▶ [THE TASK]:
Wherever a line in the records below contains "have", copy that line.

====

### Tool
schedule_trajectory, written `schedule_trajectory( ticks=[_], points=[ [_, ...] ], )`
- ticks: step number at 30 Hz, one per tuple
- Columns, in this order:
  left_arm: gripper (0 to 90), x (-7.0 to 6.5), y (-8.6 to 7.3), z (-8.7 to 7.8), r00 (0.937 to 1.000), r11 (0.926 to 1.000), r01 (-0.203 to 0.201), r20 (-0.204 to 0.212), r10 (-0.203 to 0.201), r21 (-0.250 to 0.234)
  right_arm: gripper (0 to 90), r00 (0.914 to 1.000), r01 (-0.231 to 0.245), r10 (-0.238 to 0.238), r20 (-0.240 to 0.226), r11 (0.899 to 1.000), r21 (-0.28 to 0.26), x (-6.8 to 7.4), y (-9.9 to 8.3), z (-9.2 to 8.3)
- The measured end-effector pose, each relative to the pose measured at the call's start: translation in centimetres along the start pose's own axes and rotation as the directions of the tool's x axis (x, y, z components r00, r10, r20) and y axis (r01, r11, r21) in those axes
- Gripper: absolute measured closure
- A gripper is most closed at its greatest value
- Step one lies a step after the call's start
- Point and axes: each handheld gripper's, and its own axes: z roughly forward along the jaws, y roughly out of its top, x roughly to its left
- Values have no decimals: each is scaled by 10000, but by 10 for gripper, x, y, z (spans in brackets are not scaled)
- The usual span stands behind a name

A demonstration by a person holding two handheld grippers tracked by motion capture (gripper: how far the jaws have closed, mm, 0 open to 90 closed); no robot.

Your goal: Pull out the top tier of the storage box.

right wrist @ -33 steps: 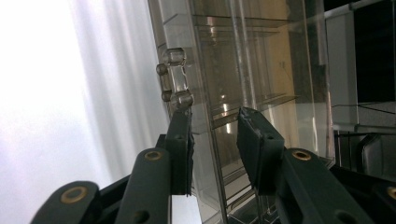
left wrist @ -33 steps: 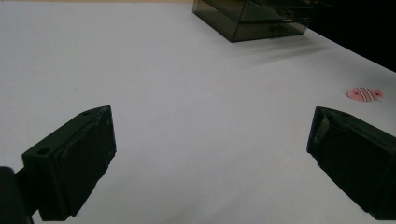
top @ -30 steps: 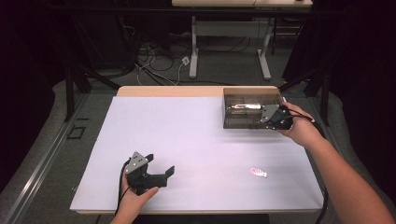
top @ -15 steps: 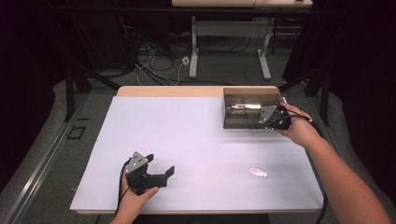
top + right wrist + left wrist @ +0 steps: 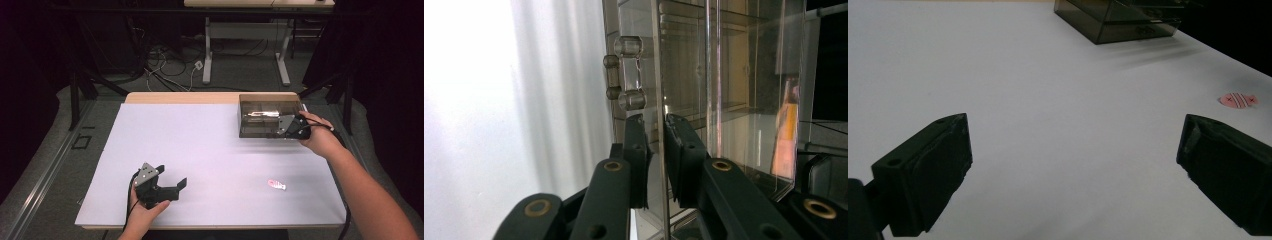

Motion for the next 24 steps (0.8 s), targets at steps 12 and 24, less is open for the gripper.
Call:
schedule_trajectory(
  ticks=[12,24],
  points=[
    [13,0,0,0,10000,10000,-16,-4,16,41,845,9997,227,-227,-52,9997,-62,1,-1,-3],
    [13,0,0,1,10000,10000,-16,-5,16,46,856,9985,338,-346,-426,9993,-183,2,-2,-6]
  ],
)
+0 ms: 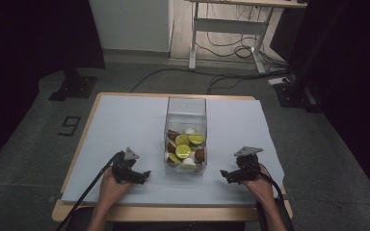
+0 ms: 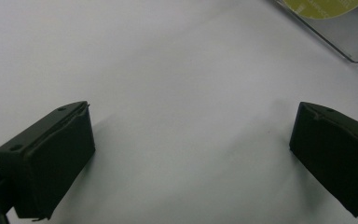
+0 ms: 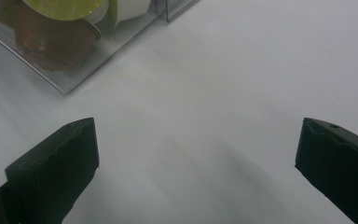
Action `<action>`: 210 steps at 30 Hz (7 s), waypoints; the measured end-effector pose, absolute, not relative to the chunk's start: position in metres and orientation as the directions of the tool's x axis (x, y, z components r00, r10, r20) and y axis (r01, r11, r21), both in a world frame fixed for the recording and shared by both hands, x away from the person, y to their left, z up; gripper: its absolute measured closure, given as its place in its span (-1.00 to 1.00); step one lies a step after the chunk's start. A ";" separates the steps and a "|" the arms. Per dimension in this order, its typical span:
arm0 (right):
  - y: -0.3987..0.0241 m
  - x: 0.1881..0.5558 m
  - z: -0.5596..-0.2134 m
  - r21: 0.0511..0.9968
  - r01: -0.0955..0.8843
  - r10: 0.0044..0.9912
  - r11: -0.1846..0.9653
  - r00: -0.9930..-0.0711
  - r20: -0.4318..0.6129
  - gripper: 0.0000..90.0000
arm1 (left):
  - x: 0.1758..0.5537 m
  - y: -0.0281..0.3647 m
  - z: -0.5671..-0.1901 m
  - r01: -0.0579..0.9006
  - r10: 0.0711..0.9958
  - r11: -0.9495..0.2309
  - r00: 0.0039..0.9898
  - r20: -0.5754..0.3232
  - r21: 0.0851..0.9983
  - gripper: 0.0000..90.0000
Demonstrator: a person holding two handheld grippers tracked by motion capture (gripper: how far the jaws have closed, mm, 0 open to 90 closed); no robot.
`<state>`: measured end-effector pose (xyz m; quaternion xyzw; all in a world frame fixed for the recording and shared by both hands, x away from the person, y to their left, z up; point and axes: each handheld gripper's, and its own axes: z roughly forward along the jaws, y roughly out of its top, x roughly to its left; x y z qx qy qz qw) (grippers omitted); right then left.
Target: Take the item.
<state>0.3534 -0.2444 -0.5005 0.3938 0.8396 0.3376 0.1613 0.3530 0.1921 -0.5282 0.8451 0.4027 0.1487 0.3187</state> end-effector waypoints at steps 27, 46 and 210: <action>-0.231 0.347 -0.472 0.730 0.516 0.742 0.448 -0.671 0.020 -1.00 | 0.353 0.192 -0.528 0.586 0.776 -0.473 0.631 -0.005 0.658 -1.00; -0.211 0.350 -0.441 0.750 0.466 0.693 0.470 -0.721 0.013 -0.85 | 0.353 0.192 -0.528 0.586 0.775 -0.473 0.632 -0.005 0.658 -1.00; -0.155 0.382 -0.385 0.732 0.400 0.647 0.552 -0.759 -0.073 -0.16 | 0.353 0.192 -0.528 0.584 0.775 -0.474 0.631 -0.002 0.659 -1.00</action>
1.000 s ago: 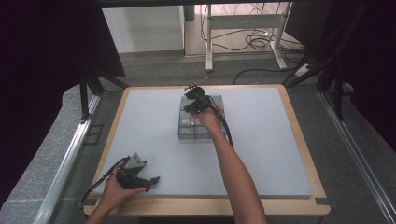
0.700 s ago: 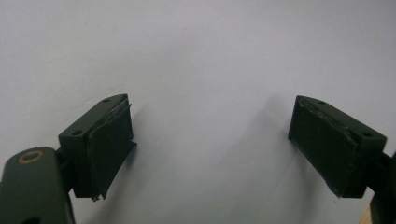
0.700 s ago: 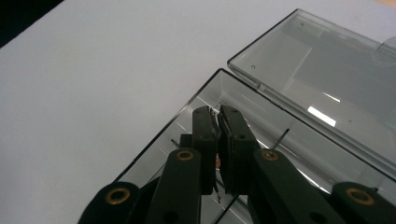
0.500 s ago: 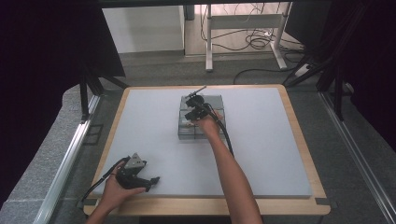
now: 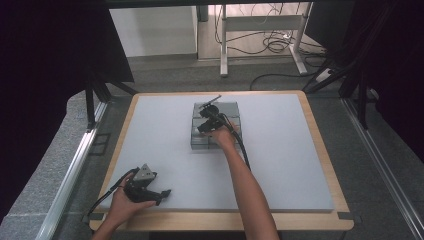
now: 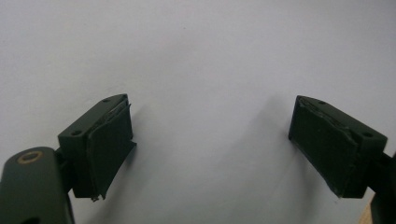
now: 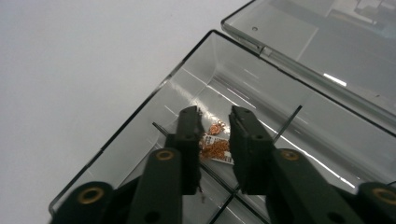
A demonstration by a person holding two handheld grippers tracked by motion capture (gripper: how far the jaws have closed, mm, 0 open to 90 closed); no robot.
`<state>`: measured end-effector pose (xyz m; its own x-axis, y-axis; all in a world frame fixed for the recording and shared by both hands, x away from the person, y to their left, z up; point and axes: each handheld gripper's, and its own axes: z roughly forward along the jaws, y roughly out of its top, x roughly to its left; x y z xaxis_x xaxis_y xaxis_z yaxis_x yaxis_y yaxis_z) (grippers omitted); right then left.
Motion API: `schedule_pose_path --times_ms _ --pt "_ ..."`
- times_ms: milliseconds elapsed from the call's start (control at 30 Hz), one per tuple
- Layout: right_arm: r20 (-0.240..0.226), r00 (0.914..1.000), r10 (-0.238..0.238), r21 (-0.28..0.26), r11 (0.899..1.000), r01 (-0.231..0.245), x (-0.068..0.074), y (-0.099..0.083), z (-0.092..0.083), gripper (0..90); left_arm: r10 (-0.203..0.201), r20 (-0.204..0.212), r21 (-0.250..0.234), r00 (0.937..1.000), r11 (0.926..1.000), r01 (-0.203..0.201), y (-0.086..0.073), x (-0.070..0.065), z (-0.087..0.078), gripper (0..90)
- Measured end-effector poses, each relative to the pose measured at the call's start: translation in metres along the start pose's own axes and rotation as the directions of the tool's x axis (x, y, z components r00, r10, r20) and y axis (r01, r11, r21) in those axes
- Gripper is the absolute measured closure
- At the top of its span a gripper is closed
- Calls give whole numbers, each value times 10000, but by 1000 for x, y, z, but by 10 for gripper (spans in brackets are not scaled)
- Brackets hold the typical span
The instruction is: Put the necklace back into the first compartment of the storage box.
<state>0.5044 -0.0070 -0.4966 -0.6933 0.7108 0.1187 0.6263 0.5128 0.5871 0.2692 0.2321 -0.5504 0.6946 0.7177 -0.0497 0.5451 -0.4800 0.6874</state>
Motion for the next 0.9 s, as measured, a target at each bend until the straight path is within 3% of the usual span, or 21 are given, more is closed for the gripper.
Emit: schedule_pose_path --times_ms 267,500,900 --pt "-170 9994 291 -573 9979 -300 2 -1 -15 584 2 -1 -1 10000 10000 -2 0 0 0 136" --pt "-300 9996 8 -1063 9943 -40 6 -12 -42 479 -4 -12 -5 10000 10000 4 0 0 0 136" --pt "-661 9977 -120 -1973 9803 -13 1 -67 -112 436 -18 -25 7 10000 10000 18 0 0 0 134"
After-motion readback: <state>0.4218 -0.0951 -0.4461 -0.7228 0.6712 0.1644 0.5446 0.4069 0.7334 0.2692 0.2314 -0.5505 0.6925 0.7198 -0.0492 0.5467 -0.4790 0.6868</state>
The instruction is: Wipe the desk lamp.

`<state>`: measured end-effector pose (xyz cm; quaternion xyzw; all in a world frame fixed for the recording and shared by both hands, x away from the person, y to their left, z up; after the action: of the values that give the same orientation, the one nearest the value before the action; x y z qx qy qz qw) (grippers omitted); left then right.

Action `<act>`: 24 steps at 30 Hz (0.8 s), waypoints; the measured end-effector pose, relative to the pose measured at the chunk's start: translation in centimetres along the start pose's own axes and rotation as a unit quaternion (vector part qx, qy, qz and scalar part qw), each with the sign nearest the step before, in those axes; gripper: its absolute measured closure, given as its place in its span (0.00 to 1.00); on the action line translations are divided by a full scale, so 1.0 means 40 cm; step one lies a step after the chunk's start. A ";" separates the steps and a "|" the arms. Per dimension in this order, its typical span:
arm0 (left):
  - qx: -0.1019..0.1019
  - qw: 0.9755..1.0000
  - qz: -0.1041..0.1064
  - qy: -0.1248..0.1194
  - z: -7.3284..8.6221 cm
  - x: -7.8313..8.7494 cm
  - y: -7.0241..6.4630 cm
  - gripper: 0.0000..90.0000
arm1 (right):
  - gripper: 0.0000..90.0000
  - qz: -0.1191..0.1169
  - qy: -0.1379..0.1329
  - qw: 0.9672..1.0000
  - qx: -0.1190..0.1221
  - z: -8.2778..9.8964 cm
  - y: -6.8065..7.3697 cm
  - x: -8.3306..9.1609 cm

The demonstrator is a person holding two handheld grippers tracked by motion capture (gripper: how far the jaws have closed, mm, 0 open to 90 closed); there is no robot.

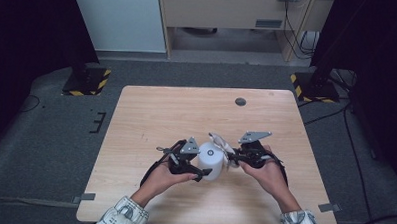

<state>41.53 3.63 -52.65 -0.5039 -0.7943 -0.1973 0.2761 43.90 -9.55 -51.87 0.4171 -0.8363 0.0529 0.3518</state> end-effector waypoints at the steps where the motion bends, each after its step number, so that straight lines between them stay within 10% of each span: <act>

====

▶ [TASK RESULT]:
- Values have no decimals: each is scaled by 10000, but by 10 for gripper, x, y, z (spans in brackets are not scaled)
A demonstration by a person holding two handheld grippers tracked by motion capture (gripper: how far the jaws have closed, mm, 0 open to 90 closed); no robot.
Demonstrator: a person holding two handheld grippers tracked by motion capture (gripper: how far the jaws have closed, mm, 0 open to 90 closed); no robot.
A demonstration by a person holding two handheld grippers tracked by motion capture (gripper: how far the jaws have closed, mm, 0 open to 90 closed); no robot.
The demonstrator is a person holding two handheld grippers tracked by motion capture (gripper: how far the jaws have closed, mm, 0 open to 90 closed); there is no robot.

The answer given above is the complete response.